Ralhan played small roles in films from early 1950s to the early 1960s. By this time, his brother-in-law had become a very big film star, and he told Ralhan to produce a film starring him. Ralhan managed to get distributors to finance his first film: Gehra Daag (1963), with Rajendra Kumar and Mala Sinha in lead roles. The film was moderately successful, but Ralhan now had a foothold in the industry. Phool aur Phattar, directed by Ralhan himself, with a cast including Meena Kumari, Shashikala and Dharmendra, which went on to make him into a super star.  The film was quite successful in Hindi &  was also made in Tamil, "Oli Vilakku" starring M.G. Ramachandran, Jaya Lalithaa & Sowkar Janaki. However, he is best remembered as the Director (and also its producer) for film: Talash (1969) (Lead actors:  Rajendra Kumar and Sharmila Tagore).  The film was, and perhaps still is, quite enjoyable to watch and had excellent music by composer Sachin Dev Burman. It was the most expensive movie made of its time. Hulchul, was a film without any songs a Comedy suspense thriller. Bandhe Haath a Doppelgänger story starring Mumtaz & Amitabh Bachchan. "Mari Bena" was Mr Ralhan's venture into Regional films starring Reeta Bhaduri, Arvind Kirad, Dina Pathak & Mr O. P Ralhan. Paapi was a multi starrer with an ensemble cast of Sunil Dutt, Sanjiv Kumar, Zeenat Aman, Reena Roy, Prem Chopra, Danny Denzongpa. Pyaas was a film made on Social subject a Tax free film starring Tanuja, Zeenat Aman, Kawaljeet Singh & O.P Ralhan.

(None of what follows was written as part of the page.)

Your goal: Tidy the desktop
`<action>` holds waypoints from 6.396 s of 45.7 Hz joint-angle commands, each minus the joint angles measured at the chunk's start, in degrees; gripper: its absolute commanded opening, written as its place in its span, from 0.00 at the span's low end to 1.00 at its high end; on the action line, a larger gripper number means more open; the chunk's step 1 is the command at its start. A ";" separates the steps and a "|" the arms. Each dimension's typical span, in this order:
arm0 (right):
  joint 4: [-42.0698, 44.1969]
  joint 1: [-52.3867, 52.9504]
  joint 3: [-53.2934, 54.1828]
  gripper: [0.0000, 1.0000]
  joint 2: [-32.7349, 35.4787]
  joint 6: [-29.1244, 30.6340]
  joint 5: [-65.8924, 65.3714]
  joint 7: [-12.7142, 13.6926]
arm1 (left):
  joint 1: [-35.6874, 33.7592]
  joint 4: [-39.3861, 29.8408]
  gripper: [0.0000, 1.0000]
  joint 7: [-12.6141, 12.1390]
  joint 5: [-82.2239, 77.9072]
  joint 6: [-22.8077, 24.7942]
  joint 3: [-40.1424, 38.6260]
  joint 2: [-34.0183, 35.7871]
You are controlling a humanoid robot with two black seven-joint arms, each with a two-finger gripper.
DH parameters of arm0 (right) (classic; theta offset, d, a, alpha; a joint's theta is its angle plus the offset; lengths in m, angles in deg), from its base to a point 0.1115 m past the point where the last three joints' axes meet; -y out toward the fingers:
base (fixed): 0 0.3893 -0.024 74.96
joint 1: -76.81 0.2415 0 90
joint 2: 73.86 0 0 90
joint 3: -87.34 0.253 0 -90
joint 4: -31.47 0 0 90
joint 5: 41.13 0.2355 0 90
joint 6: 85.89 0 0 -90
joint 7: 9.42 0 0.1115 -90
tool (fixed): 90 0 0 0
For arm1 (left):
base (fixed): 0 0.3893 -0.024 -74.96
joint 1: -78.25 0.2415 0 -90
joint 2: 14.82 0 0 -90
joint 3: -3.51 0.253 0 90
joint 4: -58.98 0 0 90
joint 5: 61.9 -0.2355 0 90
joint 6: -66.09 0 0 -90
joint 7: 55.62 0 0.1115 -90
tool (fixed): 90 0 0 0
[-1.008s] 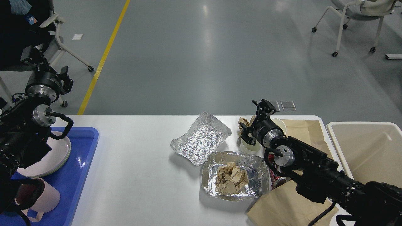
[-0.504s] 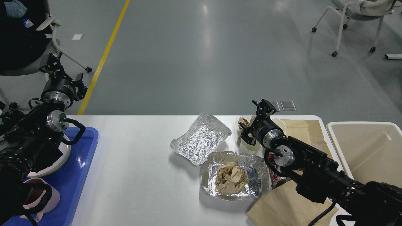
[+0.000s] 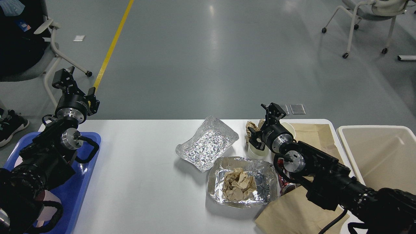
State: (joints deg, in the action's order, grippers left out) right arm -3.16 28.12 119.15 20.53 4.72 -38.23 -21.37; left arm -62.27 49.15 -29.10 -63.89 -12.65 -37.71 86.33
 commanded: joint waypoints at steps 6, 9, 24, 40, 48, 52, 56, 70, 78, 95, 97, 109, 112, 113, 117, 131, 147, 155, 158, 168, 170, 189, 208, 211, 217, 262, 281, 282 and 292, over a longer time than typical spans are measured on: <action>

Among Ralhan's notable achievements are giving breaks to struggling actors and also introducing new actors in his films. He directed film Mujrim (1958) starring Shammi Kapoor and Ragini. He made Phool Aur Patthar (1966) which became Dharmendra's first golden jubilee hit. Zeenat Aman was first introduced into Bollywood by O. P. Ralhan in his 1971 film Hulchul, although the misconception is that Dev Anand brought her with Hare Rama Hare Krishna. Ralhan also introduced Kabir Bedi in Hulchul. He cast Amitabh Bachchan in Bandhe Haath (1973) at a time when he was not yet a well known name.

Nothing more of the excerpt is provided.